For those of you still following this 15 year orthodontic debacle, in a long-awaited decision, the Fifteenth Court of Appeals has reversed a trial court’s ruling and held that Alexandra Alvarez, Joshua LaFountain, and Christine Ellis, DDS, are not entitled to a share of the state’s final $212.3 million Medicaid settlement with Xerox. Their award was to cost Texas $37.1 million.
The court found that the core allegations against Xerox had already been publicly disclosed years earlier, including through the WFAA investigative reporting that launched the entire Medicaid orthodontic controversy.
Already in the public domain
That was the key. Because the information was already in the public domain, the relators’ claims were barred under the statute. The court also found that none of the relators qualified as “original sources,” noting a lack of direct, firsthand knowledge of Xerox’s internal conduct.
In short, no new information, no entitlement to a payout.
Opportunistic appearance
From TDMR’s perspective, these claims have always appeared opportunistic, having been filed in 2012, well after the orthodontic controversy had erupted.

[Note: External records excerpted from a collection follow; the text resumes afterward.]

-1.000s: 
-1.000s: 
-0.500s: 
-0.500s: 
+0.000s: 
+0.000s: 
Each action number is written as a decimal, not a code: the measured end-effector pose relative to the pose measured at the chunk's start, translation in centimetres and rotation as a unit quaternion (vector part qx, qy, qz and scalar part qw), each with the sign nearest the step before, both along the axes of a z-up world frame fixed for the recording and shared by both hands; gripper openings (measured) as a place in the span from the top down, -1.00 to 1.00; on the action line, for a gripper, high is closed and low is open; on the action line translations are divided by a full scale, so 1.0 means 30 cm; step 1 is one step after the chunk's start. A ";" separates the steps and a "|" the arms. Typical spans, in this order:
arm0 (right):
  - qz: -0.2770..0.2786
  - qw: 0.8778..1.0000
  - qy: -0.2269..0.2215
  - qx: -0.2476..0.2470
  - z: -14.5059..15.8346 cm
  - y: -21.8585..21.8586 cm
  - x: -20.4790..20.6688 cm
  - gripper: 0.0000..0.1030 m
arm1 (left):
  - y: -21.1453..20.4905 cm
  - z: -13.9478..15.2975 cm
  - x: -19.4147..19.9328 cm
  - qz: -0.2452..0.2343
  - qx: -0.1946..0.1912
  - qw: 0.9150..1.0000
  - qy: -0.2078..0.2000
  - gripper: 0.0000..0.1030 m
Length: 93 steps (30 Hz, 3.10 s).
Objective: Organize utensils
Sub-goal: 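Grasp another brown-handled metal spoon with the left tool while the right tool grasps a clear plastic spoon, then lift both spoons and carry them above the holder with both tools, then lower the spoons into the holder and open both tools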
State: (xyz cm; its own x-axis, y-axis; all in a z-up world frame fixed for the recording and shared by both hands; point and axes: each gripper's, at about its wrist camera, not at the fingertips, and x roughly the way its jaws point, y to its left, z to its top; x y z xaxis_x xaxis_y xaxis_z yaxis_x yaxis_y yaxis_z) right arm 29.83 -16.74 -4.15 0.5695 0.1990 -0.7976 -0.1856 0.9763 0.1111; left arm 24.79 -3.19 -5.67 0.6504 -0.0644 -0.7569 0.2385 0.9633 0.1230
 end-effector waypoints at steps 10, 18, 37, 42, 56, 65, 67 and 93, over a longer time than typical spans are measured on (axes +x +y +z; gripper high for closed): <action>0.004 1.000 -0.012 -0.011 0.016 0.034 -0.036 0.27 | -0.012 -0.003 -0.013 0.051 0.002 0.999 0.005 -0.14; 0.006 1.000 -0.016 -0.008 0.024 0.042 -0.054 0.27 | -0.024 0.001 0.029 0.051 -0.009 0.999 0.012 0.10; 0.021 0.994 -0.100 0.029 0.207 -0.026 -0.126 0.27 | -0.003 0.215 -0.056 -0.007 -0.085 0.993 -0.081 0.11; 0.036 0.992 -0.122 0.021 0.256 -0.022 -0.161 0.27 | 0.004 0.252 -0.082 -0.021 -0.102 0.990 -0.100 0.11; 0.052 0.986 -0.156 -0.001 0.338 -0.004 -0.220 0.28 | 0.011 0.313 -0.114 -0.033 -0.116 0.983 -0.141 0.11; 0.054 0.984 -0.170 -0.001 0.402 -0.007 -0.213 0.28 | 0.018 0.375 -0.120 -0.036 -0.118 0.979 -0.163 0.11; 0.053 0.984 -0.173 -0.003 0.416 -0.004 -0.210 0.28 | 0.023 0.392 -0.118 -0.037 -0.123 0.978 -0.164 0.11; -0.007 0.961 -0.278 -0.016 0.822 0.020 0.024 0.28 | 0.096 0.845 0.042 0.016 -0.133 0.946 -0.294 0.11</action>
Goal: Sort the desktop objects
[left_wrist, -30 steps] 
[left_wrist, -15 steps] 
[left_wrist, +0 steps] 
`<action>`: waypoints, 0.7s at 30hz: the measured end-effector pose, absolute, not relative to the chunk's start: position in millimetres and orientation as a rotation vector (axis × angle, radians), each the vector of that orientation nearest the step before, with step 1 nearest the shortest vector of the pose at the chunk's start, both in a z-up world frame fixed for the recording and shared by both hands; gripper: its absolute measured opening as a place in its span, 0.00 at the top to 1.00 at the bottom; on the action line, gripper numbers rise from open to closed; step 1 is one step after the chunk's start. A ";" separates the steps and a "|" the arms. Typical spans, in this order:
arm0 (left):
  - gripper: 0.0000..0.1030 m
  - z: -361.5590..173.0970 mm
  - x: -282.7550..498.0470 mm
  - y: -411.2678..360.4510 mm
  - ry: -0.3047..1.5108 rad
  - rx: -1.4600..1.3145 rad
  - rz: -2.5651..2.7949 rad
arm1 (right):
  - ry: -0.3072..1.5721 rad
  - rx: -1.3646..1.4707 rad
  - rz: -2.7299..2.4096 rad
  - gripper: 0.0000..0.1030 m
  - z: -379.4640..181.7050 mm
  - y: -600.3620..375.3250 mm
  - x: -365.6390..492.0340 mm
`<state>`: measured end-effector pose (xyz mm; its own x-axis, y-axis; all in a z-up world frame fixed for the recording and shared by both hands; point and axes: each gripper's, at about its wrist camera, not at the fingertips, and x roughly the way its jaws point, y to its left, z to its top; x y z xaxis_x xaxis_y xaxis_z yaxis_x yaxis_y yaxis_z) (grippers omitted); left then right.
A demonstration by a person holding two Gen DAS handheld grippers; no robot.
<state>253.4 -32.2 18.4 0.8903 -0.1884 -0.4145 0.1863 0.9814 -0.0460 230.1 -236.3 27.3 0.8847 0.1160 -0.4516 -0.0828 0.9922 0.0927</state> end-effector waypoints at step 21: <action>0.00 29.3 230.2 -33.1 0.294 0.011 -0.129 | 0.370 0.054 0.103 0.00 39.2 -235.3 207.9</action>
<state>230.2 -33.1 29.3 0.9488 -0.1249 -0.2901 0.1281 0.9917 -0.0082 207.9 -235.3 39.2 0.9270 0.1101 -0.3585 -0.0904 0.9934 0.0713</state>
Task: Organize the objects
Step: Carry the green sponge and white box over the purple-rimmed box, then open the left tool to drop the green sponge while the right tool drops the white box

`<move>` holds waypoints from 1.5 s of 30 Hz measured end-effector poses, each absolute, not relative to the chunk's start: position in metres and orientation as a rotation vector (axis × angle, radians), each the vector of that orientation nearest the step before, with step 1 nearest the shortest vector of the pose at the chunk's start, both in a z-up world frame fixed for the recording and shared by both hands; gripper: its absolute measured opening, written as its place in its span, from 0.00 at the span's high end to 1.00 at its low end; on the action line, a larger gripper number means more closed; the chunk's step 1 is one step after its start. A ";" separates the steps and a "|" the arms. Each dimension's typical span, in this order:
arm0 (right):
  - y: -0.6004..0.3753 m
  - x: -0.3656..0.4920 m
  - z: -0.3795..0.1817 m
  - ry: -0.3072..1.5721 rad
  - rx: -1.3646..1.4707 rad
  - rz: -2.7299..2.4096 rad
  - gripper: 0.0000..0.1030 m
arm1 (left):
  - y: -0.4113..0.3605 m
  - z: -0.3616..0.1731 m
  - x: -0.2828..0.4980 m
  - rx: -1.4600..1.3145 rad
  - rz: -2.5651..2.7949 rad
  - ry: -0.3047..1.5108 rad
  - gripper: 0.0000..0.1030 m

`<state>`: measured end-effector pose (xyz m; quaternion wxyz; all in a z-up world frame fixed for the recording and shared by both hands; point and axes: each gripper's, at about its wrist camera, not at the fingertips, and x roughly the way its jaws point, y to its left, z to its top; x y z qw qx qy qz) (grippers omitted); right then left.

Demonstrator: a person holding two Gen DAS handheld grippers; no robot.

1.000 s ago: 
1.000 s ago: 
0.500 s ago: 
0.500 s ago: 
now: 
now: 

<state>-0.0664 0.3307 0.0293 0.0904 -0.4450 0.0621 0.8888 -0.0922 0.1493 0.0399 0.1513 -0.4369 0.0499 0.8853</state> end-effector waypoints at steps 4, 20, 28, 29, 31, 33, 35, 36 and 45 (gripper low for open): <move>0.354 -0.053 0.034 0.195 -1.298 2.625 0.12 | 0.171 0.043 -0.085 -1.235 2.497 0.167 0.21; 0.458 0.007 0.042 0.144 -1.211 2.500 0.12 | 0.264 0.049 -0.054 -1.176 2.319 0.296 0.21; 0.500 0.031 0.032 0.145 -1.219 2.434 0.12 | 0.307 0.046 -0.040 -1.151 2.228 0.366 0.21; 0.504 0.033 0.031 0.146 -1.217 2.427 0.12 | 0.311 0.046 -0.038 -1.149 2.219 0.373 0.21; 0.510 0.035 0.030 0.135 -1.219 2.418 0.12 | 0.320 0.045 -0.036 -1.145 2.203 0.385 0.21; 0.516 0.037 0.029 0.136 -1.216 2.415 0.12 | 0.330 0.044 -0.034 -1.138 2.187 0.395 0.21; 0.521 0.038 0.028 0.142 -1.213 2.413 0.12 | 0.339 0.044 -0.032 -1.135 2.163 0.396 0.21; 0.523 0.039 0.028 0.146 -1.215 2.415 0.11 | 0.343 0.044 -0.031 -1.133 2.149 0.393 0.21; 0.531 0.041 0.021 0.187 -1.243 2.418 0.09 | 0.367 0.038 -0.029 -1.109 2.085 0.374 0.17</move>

The court, in its ruling, points to numerous WFAA reports starting in May 2011 that the state cited as evidence of prior public disclosure.
Victory for taxpayers
After years of litigation and a potential $37 million award hanging over taxpayers, the result is simple: no payment.
Such an award would have been a travesty and undeserved.

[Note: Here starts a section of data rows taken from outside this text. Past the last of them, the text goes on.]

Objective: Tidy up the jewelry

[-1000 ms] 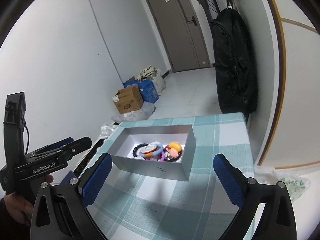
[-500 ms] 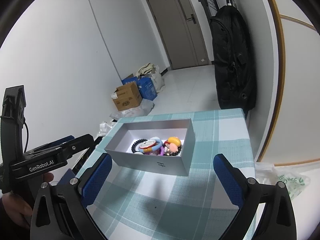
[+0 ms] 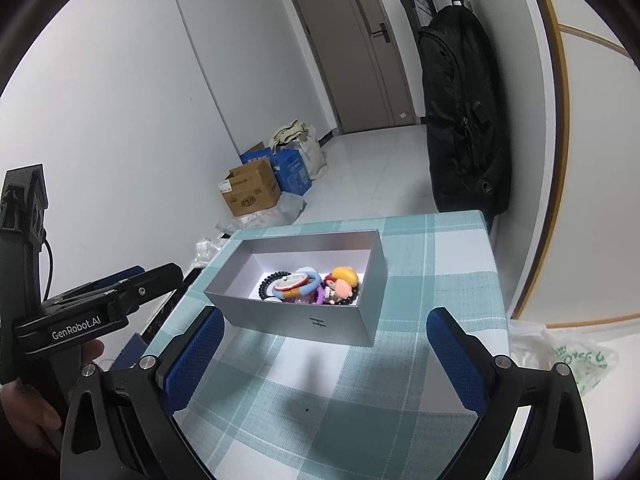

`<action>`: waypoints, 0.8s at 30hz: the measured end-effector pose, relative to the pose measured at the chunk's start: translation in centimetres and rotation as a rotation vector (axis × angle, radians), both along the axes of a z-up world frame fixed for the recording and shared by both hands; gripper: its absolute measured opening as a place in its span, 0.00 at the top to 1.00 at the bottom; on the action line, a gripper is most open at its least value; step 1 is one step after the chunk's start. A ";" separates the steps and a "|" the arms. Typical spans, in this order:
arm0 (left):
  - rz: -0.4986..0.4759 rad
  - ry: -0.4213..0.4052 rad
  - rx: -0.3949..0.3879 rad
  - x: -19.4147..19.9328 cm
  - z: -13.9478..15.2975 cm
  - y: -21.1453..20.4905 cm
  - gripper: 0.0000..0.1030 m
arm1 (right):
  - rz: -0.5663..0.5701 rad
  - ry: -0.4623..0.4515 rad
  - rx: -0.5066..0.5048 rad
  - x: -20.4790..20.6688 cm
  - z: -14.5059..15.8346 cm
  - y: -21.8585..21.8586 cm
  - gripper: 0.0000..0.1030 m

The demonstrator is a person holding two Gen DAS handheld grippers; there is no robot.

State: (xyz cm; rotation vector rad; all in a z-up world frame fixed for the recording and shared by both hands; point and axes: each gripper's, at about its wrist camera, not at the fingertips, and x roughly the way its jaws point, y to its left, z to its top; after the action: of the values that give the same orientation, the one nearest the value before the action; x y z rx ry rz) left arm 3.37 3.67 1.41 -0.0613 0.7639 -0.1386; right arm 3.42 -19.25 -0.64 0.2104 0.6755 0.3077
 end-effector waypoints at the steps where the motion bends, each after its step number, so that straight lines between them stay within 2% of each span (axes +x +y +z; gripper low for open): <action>1: -0.001 0.000 0.002 0.0 0.0 0.0 0.24 | 0.001 0.000 0.001 0.0 0.0 0.0 0.01; 24: -0.007 0.019 -0.014 0.0 -0.1 0.1 0.24 | 0.003 0.005 -0.006 -0.1 -0.1 0.0 0.01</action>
State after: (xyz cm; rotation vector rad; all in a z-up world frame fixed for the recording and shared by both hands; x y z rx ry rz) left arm 3.35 3.81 1.34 -0.0733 0.7818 -0.1498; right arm 3.32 -19.28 -0.73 0.2043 0.6816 0.3076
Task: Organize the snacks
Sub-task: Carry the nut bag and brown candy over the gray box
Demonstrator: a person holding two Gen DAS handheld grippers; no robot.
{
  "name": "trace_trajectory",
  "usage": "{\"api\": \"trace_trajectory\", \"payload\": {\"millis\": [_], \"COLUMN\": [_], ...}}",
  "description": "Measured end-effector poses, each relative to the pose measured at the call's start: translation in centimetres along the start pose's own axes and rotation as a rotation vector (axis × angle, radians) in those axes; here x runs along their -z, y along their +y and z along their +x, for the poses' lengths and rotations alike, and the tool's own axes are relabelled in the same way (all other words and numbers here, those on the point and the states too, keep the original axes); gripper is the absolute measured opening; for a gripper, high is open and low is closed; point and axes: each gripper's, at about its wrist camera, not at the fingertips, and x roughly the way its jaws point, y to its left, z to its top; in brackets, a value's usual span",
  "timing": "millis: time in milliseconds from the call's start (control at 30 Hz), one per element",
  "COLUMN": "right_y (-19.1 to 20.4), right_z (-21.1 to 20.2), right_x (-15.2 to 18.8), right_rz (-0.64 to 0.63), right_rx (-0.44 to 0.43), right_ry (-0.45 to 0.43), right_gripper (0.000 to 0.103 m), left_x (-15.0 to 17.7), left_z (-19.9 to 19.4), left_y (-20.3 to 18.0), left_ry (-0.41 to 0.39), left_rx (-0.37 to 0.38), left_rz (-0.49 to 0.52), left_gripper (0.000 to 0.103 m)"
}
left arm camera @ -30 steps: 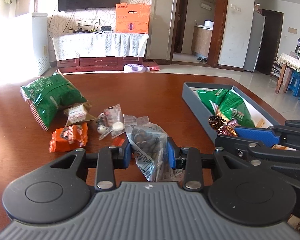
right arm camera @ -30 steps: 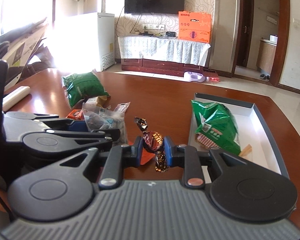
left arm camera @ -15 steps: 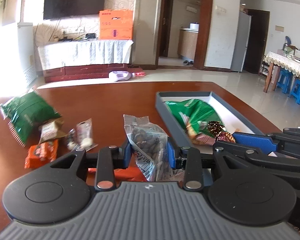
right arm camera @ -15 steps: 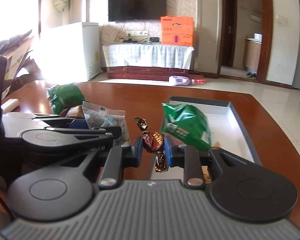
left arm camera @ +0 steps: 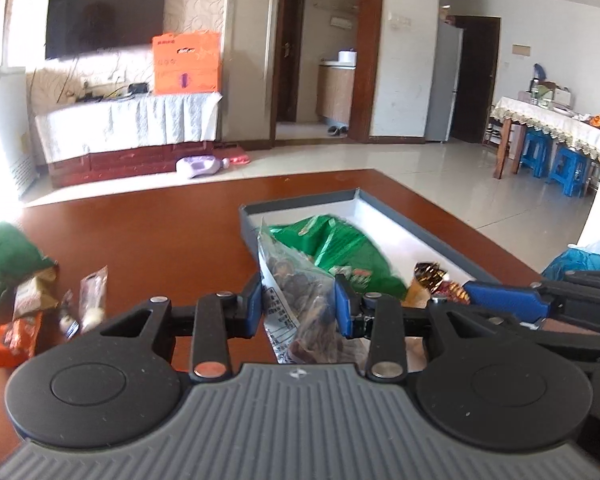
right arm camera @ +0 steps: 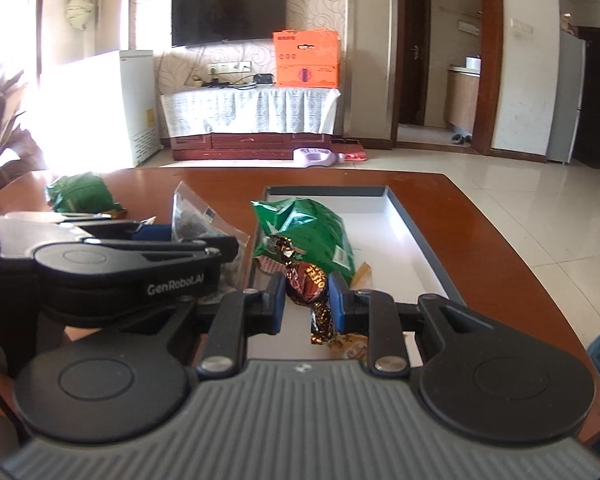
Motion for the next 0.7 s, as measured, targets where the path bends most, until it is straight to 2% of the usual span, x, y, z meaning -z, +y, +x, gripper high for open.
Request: {"api": "trace_trajectory", "payload": {"millis": [467,533,700], "right_y": [-3.5,-3.7,-3.8], "right_z": [1.6,1.9,2.5], "right_x": [0.5,0.6,0.6], "right_rz": [0.099,0.104,0.103], "right_rx": [0.067,0.073,0.077], "right_ry": [0.022,0.032,0.053], "right_gripper": [0.026,0.026,0.026], "left_x": [-1.4,-1.7,-2.4], "left_z": [6.0,7.3,9.9], "left_y": [-3.1,-3.4,-3.0], "left_ry": [0.006,0.002,0.011], "left_rx": [0.104,0.089,0.105], "left_rz": [0.078,0.084,0.036], "left_gripper": [0.041,0.041,0.042]}}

Begs the question why the state didn’t do anything actionable about it if this had been “known about for so long”… They talked about it, sure, but not one person did anything to put a stop to it continuing for years until the whistleblowers came forward and suddenly the state intervened in the case.
The assertion is not true at all. Whistleblowers had little to do with the state moving or not moving against Xerox. The situation became public when WFAA began reporting in May of 2011, well before the relator qui tam actions were filed in 2012. The state did not fire Xerox as the state’s claims administrator and file suit against the company until early 2014, two years after those filings. Various excuses have been given for HHSC’s inaction before the WFAA expose, but the real reason(s) remain unknown. When the issue became public, HHSC bureaucrats told legislators they had tried to pin the problem on dentists, but the legislative uproar ultimately forced executive commissioner Thomas Suehs into retirement and Medicaid director Billy Millwee out. When dentists prevailed in SOAH payment hold hearings against the accusations, all eyes turned to ACS/Xerox, as they had authorized all treatments on behalf of the state.